Article courtesy of the Philadelphia Inquirer.
by Eric Zillmer
Sports remind us of the laws of the universe in many ways – the predictable flight of a golf ball, the field goal attempt that drifts wide, the geometry celebrated with every pitch of a baseball. And if there is one sport that is defined by the laws of Einstein and Newton, it’s squash.
Squash is a tough game with simple rules. At the elite level, two competitors are confined to a rectangular glass enclosure. With the semisoft squash ball traveling at speeds up to 170 m.p.h., and with all walls and angles in play, it is mesmerizing to watch.
The athletes perform with a beautiful combination of agility and power. Their footwork is as graceful as ballet, and their stamina rivals that of triathletes. With the struggle for points often lasting 20 to 30 rallies, extreme fitness is the price of admission to world-class squash. The winner, however, is often the player who outfoxes his or her rival.
Squash is also a sociological phenomenon. In the United States, the game was once chiefly the province of exclusive clubs. That is no longer the case. Today, squash is played by more than a quarter-million Americans and on 50,000 courts worldwide. Of British origin, it has spread throughout the Commonwealth countries, and the best players in the world now hail from Egypt, Pakistan, India, and Australia.
The top players in squash are as intriguing as any sport’s. The current No. 1 in the world is the 6-foot-5 Englishman James Willstrop, who dominates the game with his physical presence. In contrast, last year’s U.S. Open champion, the Egyptian Amr Shabana, treats squash as physical chess, outmaneuvering his opponents. And then there is squash’s answer to John McEnroe, the Dutch enfant terrible Laurens Jan Anjema, who lists his interests off the court as “guitars and girls.”

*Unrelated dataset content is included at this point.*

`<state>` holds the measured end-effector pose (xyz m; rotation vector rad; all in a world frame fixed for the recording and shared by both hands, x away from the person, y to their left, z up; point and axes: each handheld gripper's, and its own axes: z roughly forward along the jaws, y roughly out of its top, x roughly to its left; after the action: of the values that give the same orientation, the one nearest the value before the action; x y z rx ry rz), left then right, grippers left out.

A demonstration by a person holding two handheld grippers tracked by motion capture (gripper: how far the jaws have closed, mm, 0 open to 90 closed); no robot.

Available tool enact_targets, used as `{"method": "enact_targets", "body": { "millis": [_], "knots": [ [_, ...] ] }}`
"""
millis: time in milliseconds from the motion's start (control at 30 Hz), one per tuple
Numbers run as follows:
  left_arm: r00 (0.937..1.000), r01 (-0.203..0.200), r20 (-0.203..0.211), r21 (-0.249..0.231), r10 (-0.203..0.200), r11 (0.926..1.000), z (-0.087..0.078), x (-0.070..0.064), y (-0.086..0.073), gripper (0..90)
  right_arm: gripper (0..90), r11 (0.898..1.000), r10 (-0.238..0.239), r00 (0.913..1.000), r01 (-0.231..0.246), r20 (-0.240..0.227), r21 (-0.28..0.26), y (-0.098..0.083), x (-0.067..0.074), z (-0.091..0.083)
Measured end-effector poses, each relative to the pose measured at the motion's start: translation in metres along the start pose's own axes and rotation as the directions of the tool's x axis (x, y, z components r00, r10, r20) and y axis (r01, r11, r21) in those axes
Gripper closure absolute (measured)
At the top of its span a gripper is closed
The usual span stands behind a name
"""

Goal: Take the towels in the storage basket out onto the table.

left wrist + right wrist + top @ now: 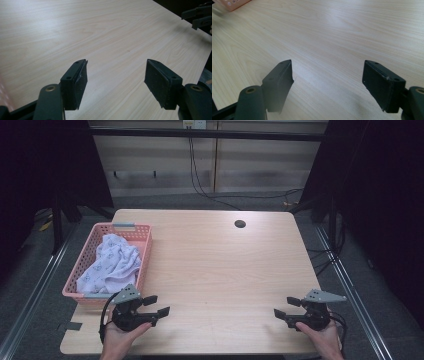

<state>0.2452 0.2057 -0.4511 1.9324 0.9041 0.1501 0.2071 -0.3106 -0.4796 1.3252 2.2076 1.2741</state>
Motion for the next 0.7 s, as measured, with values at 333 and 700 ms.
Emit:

Among the top women is the only ranked U.S. player, at No. 20, the former world junior champion Amanda Sohby. There is also the No. 17-ranked Australian model and surfer Donna Urquhart, who just completed a photo shoot for an Australian men’s magazine (on a squash court, of course).
There has been a movement in some major U.S. cities to bring more of the urban melting pot into the sport. In Philadelphia, New York, Boston, and Chicago, squash has been coupled with after-school tutoring and introduced to thousands of inner-city kids. The Philadelphia program, called SquashSmarts, boasts a 100 percent high school graduation and college placement rate, and it received a visit from first lady Michelle Obama in July.
Starting this week, Philadelphia is hosting the 2012 U.S. Open Squash Championships. Players from more than 25 countries will descend on the city to compete for the men’s and women’s titles and $250,000 in prize money.
Squash first arrived in the United States in Philadelphia, where the U.S. Squash governing association was founded in 1904. Although the organization later moved to New York, there is still a squash shot named after our city: The wicked “Philadelphia” touches three walls and leaves one’s opponent fit to be tied into a Philly pretzel. The city is further known for its lively high school, college, and club squash scenes, as well as the first doubles court in the nation, at the Racquet Club of Philadelphia.
The principal object in squash is the ball. During a match, it becomes the center of attention. How it behaves – its cosmic order of trajectory and velocity – is the basis of all play. It and the athletes who propel it can do astonishing things that defy intuition, all of which you can now see for yourself.
Eric Zillmer is the athletic director and a professor of psychology at Drexel University, which is hosting the 2012 U.S. Open Squash Championships through Oct. 12.